KevinMd MD discusses the role vicarious traumatization may have played in the Fort Hood massacre by Nidal Malik Hasan, a physician who opened fire on his fellow soldiers.
One reason may be so-called compassion fatigue, also known as vicarious traumatization or secondary traumatization. According to the Psychiatric Times, the condition is defined as “indirect exposure to trauma through a firsthand account or narrative of a traumatic event. The vivid recounting of trauma by the survivor and the clinician’s subsequent cognitive or emotional representation of that event may result in a set of symptoms and reactions that parallel PTSD (e.g., re-experiencing, avoidance and hyperarousal). Secondary traumatization is also referred to as compassion fatigue and vicarious traumatization.”
Wow. I'm shocked. What this sounds like to me is a doctor going crazy. Did he get vicarious traumatization because his patients had a hard life story to tell? When my patients tell me stories of their difficult lives, I find them interesting and intriguing. I find they add an element of excitement to an otherwise routinely unexciting doctor process. I don't find myself turning into Rambo.
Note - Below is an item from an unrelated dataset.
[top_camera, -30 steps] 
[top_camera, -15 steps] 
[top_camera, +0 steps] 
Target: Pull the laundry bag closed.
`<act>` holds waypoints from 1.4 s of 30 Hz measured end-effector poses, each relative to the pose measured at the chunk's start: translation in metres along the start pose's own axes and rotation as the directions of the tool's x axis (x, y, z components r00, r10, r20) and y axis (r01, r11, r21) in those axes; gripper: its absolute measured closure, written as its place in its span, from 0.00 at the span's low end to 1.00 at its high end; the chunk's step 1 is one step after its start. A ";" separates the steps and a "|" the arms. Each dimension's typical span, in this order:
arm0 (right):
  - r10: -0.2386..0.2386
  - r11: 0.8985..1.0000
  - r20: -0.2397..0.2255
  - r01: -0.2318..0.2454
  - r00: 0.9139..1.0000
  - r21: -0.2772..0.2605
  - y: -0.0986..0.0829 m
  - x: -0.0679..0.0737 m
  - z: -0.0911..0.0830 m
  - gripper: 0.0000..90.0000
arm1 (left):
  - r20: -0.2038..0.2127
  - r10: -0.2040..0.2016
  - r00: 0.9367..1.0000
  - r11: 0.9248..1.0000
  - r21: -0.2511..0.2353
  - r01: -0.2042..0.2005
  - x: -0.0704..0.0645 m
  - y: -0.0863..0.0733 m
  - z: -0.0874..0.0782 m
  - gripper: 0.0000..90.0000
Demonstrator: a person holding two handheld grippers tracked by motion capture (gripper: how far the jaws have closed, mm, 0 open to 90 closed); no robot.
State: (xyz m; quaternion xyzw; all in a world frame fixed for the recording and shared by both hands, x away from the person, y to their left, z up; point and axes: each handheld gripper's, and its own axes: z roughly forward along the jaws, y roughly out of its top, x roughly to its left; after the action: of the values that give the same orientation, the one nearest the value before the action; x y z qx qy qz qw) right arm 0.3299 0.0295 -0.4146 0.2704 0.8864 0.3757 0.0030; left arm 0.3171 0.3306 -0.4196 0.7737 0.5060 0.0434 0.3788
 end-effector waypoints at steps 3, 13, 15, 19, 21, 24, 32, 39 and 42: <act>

I've had my fair share of vets tell me about the battles they've fought. A few have described in vivid detail the gunshot wounds or the stabbings that scar their body. And yet, I've never felt like putting a cap in anyone's head.
Hot Air gives their opinion on the matter, and I bet you can tell what their thoughts are.
Hot Air gives their opinion on the matter, and I bet you can tell what their thoughts are.
So then, in order to avoid the terrifying realities of war, he unleashes the terrifying realities of war on a bunch of people. Lovely. Since that article was published yesterday, there are dozens more that seem to be trying to diagnose PTSD once removed, suggesting that the trauma he heard about while engaging in patient care “infected” him as well. We can’t know that right now, though anything is possible. But I will return the favor (with equally invalid medical credentials) and diagnose the media with Factitous Disorder by Proxy.
If I were a bettin' man, I would guess that our mass murdering physician had some other underlying diagnosis that, like most physicians out there, he hid from his family, friends and medical community. Things are not always as they seem.